On a marché sur l’Alpe
Les premiers pas sur la terre ferme sont hésitants et lourds. On a abandonné toute idée de chrono. Considérons qu’il n’y a aucune honte à marcher un peu. Le premier ravitaillement, justement, se présente. Mais cet endroit coïncide avec l’arrivée, les amis, les proches se pressent. L’envie de courir revient, porté par ces sourires et ces encouragements de gens qu’on ne connait pas et qui semblent pourtant emplis de bienveillance, à moins que ce ne soit de la compassion. On crie les prénoms qui figurent sur nos dossards chiffonnés. Ne pas céder à l’euphorie et garder un rythme qui nous permet de terminer.
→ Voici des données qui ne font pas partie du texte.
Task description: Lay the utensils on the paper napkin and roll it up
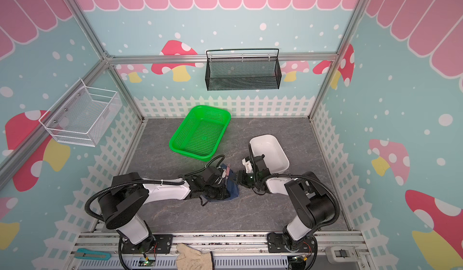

La première côte surgit après une poignée de kilomètres. L’envie de marcher un peu prend le dessus. Surtout qu’il n’y a personne à cet endroit, en bordure de la station et de la montagne dont, hier encore, on admirait la beauté, mais qui, aujourd’hui, ajoute à notre écrasement.
Infospratiques
Un enfant nous dépasse pour encourager son père qui peine quelques mètres devant nous. Difficile de distinguer l’admiration de la tristesse à le voir ainsi souffrir. Il est fier de vous !, lui glisse-t-on, ému. Il sourit. On fait quelques centaines de mètres ensemble, mais ses muscles le font trop souffrir. Insensiblement, par contraste, l’envie d’accélérer nous prend. Erreur de débutant. Le mollet gauche se contracte méchamment, puis le droit. Il reste moins de 3 kilomètres. Chaque pas fait craindre une décharge. C’est douloureux et drôle à la fois. Pas question de s’arrêter. Ni même de marcher. Comme si la foule était là pour nous. On a en tête les images de ces athlètes vaincus par la fatigue, pantins hagards semblant mus par l’instinct de finir. On se persuade de renvoyer un tout autre reflet. On pense à la ligne d’arrivée, à la montée dans l’Alpe, à ces moments où on a cru devoir abandonner. Dernière ligne droite. Des centaines de concurrents nous ont précédé, mais terminer aujourd’hui, c’est franchir l’arrivée en vainqueur. Le photographe ! Penser à sourire un peu. Les forces nous abandonnent… Des sourires cette fois connus. Le bonheur de les revoir. Le bonheur de s’asseoir. Le bonheur d’être heureux.